─── Data section
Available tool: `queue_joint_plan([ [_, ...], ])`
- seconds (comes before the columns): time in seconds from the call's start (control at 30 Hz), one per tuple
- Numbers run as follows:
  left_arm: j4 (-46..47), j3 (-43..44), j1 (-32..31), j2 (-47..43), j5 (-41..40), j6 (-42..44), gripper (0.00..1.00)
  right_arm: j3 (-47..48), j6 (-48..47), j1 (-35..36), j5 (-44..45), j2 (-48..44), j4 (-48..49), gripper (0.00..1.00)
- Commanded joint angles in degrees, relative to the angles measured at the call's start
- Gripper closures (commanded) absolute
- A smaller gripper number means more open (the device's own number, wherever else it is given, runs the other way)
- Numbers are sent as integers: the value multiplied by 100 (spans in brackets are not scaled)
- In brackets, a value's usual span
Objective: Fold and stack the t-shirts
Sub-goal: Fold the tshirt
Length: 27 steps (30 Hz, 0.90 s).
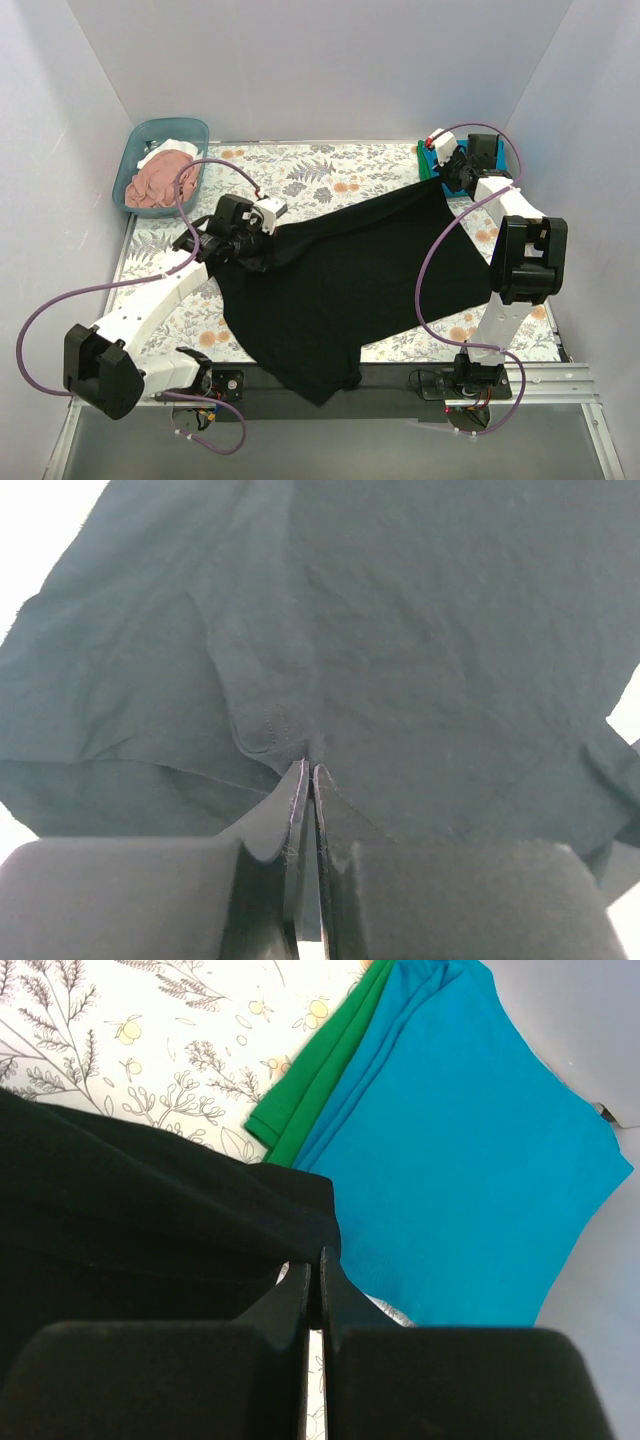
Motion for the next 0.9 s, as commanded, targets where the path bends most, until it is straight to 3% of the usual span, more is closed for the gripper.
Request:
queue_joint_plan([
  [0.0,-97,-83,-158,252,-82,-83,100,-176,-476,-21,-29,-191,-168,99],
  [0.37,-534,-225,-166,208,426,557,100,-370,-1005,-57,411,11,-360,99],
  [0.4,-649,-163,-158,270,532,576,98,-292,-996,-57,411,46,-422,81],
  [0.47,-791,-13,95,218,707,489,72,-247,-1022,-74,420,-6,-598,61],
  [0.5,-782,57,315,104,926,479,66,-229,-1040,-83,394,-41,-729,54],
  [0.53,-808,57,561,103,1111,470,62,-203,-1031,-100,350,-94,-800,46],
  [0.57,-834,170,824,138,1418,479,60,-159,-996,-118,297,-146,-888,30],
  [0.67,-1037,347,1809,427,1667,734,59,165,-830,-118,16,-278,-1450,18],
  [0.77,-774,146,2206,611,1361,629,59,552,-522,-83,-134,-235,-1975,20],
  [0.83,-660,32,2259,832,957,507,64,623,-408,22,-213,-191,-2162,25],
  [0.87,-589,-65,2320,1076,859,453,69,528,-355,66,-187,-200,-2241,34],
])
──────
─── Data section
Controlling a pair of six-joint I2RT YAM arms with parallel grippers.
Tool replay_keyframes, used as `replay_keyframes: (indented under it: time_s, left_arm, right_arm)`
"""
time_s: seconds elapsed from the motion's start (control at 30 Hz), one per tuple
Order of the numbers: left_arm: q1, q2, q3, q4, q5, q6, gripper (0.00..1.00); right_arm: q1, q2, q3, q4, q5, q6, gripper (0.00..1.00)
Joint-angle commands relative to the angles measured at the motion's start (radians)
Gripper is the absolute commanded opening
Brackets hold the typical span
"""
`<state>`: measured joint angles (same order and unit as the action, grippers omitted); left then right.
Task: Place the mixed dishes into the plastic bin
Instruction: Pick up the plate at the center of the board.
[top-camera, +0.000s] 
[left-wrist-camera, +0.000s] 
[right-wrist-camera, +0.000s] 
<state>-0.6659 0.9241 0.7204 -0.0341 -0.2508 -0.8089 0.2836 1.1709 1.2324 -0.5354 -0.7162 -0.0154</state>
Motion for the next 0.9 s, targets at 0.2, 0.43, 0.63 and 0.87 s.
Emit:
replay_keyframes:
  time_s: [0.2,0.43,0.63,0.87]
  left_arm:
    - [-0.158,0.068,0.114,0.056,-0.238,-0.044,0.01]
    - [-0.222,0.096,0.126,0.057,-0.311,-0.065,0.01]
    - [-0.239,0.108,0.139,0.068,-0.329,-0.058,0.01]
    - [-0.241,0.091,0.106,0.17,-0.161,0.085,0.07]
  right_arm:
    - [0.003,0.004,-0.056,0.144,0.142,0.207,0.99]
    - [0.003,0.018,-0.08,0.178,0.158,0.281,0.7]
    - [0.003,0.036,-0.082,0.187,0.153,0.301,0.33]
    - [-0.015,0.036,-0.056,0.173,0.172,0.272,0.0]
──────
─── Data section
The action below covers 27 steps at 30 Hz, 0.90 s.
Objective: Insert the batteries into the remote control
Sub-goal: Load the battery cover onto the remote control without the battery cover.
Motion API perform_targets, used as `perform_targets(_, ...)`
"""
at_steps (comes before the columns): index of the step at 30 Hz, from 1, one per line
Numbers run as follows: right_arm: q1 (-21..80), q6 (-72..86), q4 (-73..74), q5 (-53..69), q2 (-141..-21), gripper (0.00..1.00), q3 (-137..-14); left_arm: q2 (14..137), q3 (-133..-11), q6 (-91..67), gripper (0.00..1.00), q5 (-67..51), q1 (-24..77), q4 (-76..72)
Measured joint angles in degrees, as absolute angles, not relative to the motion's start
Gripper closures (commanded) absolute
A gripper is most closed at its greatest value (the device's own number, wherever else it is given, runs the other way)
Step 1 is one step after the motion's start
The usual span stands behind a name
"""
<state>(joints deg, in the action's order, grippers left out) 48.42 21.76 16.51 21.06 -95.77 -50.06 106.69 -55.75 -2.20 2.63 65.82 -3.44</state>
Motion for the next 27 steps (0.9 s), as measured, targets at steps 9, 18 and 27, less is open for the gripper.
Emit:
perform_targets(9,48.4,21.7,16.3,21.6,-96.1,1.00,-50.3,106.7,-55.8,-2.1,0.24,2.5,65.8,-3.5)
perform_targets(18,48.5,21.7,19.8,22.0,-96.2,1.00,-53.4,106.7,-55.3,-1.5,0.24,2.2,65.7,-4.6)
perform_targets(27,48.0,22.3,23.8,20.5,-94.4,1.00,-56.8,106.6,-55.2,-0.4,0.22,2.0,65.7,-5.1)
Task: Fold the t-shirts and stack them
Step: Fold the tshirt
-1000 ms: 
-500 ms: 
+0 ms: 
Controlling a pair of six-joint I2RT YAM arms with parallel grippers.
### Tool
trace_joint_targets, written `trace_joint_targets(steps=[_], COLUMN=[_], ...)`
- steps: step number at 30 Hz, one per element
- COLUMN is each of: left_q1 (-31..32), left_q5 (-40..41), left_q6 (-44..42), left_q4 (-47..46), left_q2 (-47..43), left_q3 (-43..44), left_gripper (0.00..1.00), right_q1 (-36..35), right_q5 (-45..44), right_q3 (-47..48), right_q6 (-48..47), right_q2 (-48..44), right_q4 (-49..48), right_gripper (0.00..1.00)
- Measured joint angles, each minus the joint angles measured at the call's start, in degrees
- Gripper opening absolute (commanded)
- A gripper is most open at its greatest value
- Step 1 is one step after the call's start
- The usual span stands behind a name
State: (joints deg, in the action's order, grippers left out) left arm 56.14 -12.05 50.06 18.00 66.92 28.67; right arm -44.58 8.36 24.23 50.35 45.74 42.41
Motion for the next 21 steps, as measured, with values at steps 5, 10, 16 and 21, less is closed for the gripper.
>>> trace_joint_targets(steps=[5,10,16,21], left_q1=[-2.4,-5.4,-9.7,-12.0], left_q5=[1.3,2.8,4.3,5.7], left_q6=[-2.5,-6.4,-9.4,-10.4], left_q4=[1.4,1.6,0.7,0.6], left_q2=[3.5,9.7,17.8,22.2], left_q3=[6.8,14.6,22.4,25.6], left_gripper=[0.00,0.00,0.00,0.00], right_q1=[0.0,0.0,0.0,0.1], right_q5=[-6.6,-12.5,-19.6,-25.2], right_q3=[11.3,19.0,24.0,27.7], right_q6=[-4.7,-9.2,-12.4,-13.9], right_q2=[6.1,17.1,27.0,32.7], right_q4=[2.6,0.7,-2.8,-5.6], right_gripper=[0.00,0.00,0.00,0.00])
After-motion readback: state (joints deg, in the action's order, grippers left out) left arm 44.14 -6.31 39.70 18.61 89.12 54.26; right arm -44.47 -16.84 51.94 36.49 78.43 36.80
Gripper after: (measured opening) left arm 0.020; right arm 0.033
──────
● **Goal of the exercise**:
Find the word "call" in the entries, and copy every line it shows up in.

● **Response area**:
- seconds (comes before the columns): time in seconds from the call's start (control at 30 Hz), one per tuple
- Commanded joint angles in degrees, relative to the angles measured at the call's start
- Measured joint angles, each minus the joint angles measured at the call's start, in degrees
- Step 1 is one step after the call's start

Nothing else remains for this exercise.